Why do lagrange multipliers have the form $\nabla G$

404 Views Asked by At

I was studying some multivariable Calculus and we were covering the topic of Lagrange multipliers. I didn't understand exactly why the equations take the form:

$$ \nabla f = \lambda \nabla G $$

Where $G$ is the constraint curve and $f$ is the function being maximized. I understand that $\nabla f$ being the gradient, points in the direction that maximizes f the most and therefore the point on the constraint curve edge G where $\nabla f$ is perpendicular to G (since there is nowhere along the curve that we can travel to increase $f$ without actually moving off of the curve G itself.

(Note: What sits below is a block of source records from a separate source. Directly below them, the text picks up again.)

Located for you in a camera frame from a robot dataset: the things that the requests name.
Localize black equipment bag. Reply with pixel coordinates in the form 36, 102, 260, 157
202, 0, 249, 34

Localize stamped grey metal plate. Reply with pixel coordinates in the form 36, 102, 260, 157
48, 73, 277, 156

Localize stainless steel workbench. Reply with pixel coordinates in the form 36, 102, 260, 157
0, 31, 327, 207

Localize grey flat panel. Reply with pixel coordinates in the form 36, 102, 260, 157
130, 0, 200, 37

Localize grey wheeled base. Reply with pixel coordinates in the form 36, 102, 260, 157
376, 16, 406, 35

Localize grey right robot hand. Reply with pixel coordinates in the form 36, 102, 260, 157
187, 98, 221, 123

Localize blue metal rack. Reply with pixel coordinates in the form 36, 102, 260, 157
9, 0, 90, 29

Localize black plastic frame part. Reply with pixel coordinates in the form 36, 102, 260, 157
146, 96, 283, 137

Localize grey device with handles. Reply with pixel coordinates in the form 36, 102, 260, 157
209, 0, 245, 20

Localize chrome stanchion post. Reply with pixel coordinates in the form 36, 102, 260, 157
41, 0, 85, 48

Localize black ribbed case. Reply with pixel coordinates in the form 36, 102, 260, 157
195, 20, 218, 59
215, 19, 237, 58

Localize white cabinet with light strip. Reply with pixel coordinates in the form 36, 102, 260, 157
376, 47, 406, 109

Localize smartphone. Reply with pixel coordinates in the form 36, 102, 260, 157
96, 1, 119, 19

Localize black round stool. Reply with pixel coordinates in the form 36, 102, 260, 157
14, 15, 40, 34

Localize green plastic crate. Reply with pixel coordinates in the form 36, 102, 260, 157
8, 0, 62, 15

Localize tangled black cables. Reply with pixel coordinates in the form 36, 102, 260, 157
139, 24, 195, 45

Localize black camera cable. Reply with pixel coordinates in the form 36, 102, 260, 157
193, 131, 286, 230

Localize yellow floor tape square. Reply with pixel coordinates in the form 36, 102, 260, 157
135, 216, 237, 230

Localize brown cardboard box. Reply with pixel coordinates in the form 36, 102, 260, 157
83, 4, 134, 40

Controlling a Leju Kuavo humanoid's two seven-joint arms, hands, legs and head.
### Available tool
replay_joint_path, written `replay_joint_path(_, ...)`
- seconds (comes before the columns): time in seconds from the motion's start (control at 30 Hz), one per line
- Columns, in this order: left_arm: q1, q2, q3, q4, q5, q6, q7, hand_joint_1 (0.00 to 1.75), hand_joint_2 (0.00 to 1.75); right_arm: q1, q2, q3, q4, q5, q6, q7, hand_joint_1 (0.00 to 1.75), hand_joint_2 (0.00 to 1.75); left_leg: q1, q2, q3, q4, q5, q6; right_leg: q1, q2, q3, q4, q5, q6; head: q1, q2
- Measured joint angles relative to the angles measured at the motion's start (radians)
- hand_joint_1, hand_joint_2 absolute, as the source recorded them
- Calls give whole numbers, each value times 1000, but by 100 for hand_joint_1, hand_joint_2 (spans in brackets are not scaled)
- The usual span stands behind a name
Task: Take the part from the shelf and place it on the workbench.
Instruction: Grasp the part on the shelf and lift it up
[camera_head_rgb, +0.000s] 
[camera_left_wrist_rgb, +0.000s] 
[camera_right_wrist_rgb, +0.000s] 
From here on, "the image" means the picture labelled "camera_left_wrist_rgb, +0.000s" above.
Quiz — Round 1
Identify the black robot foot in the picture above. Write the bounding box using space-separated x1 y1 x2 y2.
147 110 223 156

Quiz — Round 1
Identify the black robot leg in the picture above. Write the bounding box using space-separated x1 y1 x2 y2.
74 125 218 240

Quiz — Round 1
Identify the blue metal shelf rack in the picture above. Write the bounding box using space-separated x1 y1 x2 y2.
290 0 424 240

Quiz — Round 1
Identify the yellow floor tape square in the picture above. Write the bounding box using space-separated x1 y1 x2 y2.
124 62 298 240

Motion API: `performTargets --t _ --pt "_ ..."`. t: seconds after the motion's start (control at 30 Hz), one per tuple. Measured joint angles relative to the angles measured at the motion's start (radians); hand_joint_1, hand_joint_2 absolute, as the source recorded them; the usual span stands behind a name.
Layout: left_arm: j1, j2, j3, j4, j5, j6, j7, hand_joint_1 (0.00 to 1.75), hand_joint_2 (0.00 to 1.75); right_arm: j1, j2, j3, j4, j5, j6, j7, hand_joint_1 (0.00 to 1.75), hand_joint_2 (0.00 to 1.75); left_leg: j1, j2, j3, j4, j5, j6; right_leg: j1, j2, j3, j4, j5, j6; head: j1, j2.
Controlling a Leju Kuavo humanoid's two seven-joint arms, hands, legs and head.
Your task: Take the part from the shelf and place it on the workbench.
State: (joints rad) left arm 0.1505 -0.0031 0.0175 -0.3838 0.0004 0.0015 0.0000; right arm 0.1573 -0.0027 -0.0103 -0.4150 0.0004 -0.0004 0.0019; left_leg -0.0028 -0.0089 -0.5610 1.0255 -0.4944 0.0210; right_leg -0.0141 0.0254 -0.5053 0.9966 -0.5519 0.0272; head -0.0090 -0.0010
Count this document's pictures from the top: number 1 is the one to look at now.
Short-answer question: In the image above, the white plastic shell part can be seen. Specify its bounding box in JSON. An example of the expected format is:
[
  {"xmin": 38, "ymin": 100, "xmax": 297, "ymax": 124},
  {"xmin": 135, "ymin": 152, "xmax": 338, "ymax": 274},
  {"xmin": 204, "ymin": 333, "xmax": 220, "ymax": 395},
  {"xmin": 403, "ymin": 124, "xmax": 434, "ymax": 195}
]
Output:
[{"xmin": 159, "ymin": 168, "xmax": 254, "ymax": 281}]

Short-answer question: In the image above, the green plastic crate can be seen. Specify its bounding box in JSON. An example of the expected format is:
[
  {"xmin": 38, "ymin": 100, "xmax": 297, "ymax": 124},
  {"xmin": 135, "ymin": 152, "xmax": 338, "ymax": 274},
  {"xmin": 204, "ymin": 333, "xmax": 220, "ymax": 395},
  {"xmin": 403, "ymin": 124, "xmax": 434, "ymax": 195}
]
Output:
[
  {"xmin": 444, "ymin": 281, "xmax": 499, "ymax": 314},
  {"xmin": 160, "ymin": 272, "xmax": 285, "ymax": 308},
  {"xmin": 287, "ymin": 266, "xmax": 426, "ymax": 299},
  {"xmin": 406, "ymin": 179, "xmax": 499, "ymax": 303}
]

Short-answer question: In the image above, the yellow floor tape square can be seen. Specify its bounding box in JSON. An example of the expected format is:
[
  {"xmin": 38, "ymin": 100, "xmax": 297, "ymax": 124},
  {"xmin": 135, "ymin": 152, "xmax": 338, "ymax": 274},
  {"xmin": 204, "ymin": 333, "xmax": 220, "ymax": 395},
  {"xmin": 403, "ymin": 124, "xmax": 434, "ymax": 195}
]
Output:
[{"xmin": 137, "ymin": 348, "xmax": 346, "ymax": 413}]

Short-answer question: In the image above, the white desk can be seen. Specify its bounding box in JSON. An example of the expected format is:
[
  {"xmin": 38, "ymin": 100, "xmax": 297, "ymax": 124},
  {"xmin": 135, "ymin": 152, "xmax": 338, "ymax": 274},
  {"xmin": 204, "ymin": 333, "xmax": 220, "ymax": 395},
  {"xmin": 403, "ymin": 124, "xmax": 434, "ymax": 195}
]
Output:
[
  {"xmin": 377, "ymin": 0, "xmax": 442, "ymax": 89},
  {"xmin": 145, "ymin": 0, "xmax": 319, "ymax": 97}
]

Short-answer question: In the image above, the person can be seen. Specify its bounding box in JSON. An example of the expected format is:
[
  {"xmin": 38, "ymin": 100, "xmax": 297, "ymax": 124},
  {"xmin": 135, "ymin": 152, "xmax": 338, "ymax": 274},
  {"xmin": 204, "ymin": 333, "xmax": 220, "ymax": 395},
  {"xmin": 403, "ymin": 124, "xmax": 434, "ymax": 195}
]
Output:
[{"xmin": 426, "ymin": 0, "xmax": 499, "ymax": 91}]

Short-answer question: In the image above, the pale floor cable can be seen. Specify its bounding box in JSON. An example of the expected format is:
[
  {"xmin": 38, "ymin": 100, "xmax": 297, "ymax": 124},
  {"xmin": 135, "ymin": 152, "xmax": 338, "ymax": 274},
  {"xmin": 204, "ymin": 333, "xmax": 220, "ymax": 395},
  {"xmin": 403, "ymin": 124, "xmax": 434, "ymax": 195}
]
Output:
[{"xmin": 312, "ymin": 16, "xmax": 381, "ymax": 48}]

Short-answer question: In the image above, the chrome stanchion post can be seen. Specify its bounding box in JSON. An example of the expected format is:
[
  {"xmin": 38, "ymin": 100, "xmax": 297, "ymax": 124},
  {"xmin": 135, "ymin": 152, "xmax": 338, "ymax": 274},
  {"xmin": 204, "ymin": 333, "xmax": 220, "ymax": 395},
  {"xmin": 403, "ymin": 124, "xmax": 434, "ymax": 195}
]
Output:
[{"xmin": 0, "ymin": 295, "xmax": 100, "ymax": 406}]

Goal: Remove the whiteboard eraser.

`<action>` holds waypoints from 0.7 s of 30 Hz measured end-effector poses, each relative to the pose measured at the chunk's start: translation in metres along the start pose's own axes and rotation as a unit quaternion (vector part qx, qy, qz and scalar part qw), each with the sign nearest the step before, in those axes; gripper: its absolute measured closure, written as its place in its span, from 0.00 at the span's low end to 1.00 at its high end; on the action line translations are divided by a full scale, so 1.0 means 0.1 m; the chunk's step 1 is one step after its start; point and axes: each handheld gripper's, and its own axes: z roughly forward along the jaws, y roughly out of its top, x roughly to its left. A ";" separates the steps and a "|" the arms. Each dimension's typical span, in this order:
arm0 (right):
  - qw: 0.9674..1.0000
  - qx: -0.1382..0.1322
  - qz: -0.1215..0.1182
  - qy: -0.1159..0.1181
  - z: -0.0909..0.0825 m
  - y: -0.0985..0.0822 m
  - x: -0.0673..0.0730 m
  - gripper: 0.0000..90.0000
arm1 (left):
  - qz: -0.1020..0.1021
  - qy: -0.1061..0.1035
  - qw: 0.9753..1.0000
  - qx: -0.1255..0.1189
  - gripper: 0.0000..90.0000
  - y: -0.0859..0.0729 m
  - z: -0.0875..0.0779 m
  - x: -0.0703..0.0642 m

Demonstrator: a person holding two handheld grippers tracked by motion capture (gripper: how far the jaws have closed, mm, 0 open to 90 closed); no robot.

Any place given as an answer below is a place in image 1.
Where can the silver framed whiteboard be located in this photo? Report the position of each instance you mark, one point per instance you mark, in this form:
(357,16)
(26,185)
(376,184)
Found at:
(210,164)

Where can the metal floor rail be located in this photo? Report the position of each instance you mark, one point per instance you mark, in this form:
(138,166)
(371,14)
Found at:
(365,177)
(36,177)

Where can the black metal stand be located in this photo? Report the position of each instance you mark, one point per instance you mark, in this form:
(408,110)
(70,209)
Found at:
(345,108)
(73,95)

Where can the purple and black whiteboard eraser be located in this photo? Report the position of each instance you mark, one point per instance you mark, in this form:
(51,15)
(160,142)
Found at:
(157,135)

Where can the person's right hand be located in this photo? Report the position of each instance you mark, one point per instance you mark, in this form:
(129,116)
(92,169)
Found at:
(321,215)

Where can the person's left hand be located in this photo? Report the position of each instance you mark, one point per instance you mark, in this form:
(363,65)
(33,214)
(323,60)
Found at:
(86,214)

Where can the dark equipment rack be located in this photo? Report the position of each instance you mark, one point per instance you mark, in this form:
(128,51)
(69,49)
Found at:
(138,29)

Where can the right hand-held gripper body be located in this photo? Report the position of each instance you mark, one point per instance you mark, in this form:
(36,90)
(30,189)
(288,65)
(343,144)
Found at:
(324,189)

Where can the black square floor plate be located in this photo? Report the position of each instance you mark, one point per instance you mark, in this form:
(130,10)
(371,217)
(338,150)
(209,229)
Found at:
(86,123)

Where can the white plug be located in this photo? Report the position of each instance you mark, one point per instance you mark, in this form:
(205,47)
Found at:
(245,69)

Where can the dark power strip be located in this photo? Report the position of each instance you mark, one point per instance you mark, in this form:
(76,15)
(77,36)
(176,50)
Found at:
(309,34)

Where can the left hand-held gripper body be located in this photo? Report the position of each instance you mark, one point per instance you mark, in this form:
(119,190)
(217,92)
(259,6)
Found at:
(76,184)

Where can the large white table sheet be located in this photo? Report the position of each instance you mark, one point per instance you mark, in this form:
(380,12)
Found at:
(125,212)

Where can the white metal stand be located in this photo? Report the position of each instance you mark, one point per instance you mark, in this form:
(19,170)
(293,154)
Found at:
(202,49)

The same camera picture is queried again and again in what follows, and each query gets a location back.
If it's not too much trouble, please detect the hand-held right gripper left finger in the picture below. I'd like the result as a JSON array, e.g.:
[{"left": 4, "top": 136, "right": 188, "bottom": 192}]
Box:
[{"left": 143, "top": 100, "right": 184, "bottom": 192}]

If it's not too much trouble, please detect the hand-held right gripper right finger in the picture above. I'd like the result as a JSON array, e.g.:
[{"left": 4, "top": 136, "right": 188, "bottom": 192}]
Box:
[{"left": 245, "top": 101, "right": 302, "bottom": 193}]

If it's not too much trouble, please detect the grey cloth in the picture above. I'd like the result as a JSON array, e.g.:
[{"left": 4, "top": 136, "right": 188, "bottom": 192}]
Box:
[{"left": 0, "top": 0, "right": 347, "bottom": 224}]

My question is why must the gradient of G(x,y) the curve such that $G(x,y)= 0$ is our constraint curve G

ALWAYS be perpendicular to the constraint curve G.

I understood visually why this works with a few examples such as a little hill or mountain etc...

But can somebody give a clear and explicit proof why:

$$ \begin{pmatrix} \frac{\partial G}{\partial x} \\ \frac{\partial G}{\partial y} \end{pmatrix} \perp \begin{pmatrix} 1 \\ \frac{dy}{dx} \end{pmatrix} $$

Given that $G(x,y) = 0$

3

There are 3 best solutions below

0
On

Heuristic answer (the sort you would see in, e.g., a thermodynamics class):

Let $G : \mathbb{R}^2 \to \mathbb{R}$. Consider the surface $G(x,y)=0$. Then to move from a point $(x,y)$ to an infinitely close point $(x+dx,x+dy)$ on the surface, we must have

$$dG=\frac{\partial G}{\partial x} dx + \frac{\partial G}{\partial y} dy = 0.$$

So we get an implicit function $y : \mathbb{R} \to \mathbb{R}$ such that $\frac{dy}{dx} = -\frac{\frac{\partial G}{\partial x}}{\frac{\partial G}{\partial y}}$. Essentially the same thing happens if $G : \mathbb{R}^{n+m} \to \mathbb{R}^m$ instead.

If you don't like explicit differentials, this idea can avoid them by introducing an auxiliary variable $t$ which parametrizes the surface, and then writing

$$\frac{dG}{dt} = \frac{\partial G}{\partial x} \frac{dx}{dt} + \frac{\partial G}{\partial y} \frac{dy}{dt} = 0$$

and then using the chain rule to identify $\frac{dy}{dx}$.

Formal (but incomplete) answer:

The formal result being used here is called the implicit function theorem. In the general situation, you have a differentiable function $G : \mathbb{R}^{n + m} \to \mathbb{R}^m$, and are considering the implicit function $g : \mathbb{R}^n \to \mathbb{R}^m$ defined by $G(x,g(x))=0$. (Here I am abusing notation somewhat; $g$ is really only defined on a subset of $\mathbb{R}^n$, and $G$ itself may only be defined on a subset of $\mathbb{R}^{n+m}$.) We define

$$Dg : \mathbb{R}^n \to \mathbb{R}^{m \times n}$$

to be the Jacobian of $g$,

$$D_y G : \mathbb{R}^{n + m} \to \mathbb{R}^{m \times m}$$

to be the Jacobian of $G$ with respect to the "$y$" variables, and

$$D_x G : \mathbb{R}^{n+m} \to \mathbb{R}^{m \times n}$$

to be the Jacobian of $G$ with respect to the "$x$" variables. Then the implicit function theorem tells us that if $G(x_0,y_0)=0$ and $D_y G(x_0,y_0)$ is invertible, then $g$ is defined and differentiable on a neighborhood of $x_0$ and

$$Dg(x) = -D_yG(x,g(x))^{-1} D_x G(x,g(x)).$$

I don't think the rigorous proof of this statement is accessible to a multivariable calculus student. The rigorous proof I know of can be found in Strichartz' The Way of Analysis. This constructs $g$ using a contraction principle, but the procedure is complicated by the fact that the domain has to be open in order to make sense of derivatives, while the contraction principle needs the domain to be closed.

0
On

That follows is a geometric argument. We consider the variations of $f(x)$ on the variety $V$ defined as $g_1(x)=\cdots=g_k(x)=0$. The Lagrange condition in $x\in V$ is: $(\star)$ there is $(\lambda_i)_i$ s.t. $Df(x)=\sum_i\lambda_iDg_i(x)$. Note that $(\star)$ is equivalent to $\cap_i \ker(Dg_i(x))\subset\ker(Df(x))$, that is $T_xV\subset\ker(Df(x))$ where $T_x(V)$ is the tangent space of $V$ in $x$. Finally the Lagrange condition in $x$ is equivalent to : for every $v\in T_xV$, $f(x+v)=f(x)+o(||v||)$. In particular, if $f_{|V}$ admits a local extremum in $x\in V$, then the previous relation is satisfied.

0
On

Consider the directional derivative of $f(x,y)$ constrained to the surface $G(x,y)=0$ at some point (a,b).

This will be equal to the projection of $\nabla f(a,b)$ onto the tangent plane of the surface $G(x,y)=0$ at (a,b) .

$\nabla G(a,b)$ is the normal vector to the tangent plane.

Setting $\nabla f(a,b)$ parallel to $\nabla G(a,b)$ guarantees that the directional derivative is zero.